* **Task description**: Print exactly the lines below between the line holding "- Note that" and the line holding "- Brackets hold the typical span", inclusive, and nothing more.

*** Supplied material Section Begins ***

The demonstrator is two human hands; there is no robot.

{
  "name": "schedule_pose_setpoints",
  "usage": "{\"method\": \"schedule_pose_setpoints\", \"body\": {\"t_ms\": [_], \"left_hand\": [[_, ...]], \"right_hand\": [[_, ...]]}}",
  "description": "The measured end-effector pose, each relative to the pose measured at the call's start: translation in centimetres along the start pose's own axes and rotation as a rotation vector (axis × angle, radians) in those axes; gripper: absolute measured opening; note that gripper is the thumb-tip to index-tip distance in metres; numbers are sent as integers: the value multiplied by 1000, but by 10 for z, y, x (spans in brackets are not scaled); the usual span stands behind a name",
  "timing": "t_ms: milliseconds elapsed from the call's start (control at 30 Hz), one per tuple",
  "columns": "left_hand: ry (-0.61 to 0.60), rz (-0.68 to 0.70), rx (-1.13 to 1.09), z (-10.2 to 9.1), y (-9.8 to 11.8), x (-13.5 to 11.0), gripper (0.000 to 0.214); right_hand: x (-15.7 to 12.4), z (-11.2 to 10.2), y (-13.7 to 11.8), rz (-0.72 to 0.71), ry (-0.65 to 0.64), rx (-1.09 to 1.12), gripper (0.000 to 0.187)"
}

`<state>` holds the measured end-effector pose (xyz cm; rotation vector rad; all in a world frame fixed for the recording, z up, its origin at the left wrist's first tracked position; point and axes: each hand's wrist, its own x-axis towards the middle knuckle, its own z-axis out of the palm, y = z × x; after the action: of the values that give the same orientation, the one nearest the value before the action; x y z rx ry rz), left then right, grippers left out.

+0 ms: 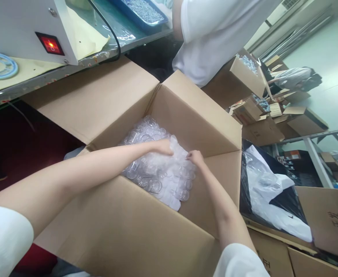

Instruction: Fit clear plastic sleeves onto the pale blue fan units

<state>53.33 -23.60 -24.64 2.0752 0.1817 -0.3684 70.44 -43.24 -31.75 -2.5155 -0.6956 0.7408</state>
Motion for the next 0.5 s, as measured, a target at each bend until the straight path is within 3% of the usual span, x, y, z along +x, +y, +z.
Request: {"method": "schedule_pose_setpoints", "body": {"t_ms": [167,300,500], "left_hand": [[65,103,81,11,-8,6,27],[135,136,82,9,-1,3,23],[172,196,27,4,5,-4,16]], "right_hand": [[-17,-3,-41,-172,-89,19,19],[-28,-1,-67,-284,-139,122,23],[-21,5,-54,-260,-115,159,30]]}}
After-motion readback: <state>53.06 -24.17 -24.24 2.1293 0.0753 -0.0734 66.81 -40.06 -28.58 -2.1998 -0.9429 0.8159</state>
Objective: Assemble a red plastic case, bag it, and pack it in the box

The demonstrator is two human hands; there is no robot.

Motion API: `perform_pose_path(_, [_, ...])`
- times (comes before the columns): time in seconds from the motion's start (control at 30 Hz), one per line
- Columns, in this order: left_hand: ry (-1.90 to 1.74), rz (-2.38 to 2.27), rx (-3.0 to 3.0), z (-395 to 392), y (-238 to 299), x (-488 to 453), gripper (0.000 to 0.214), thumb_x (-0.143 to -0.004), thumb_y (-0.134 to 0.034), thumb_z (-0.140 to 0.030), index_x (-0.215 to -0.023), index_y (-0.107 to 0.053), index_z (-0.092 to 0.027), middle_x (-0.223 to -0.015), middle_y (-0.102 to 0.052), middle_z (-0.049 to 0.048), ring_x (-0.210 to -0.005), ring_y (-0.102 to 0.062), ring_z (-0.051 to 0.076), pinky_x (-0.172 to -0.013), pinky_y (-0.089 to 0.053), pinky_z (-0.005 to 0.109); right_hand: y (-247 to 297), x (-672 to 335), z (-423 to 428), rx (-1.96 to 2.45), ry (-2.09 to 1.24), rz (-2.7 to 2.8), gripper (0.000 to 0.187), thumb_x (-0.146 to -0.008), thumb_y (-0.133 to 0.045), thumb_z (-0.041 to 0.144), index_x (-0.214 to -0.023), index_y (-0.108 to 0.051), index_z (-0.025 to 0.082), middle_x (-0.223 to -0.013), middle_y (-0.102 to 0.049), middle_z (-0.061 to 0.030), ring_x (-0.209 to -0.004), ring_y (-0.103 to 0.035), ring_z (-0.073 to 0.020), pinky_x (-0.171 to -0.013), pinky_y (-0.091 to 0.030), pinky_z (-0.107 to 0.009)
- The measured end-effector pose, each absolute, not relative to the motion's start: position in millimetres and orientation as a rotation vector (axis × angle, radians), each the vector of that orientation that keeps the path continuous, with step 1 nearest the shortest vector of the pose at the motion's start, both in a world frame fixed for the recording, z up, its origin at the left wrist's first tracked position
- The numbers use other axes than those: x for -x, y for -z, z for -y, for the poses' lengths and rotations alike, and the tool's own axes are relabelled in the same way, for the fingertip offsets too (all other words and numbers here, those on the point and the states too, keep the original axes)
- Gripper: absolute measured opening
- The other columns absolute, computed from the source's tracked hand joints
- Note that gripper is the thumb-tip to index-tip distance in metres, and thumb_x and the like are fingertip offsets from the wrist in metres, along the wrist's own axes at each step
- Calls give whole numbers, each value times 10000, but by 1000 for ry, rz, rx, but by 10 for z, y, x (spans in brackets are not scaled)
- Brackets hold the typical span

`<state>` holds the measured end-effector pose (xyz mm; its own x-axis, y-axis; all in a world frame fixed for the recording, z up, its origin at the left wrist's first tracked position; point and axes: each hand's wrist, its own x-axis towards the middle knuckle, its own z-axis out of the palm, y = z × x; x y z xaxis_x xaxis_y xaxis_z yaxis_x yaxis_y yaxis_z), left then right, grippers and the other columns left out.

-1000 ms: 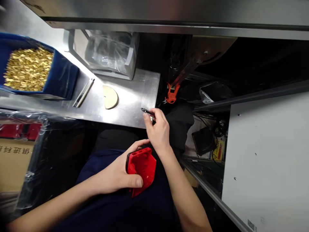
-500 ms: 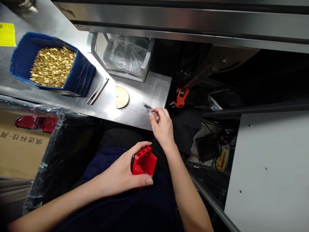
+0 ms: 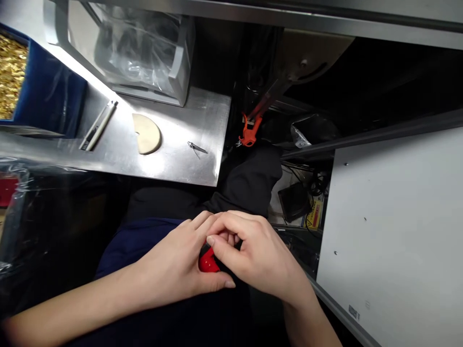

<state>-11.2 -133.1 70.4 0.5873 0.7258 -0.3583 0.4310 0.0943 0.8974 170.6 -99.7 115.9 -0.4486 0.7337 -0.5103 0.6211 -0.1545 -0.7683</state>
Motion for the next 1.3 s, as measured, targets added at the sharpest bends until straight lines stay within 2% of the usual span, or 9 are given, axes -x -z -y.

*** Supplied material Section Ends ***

* **Result of the task**:
- Note that gripper is the thumb-tip to index-tip distance in metres, and thumb_x and the like are fingertip offsets from the wrist in metres, along the wrist's own axes at each step
- Calls give whole numbers, each value times 10000, but by 1000 for ry, rz, rx, but by 10 for z, y, x (spans in brackets are not scaled)
- Brackets hold the typical span

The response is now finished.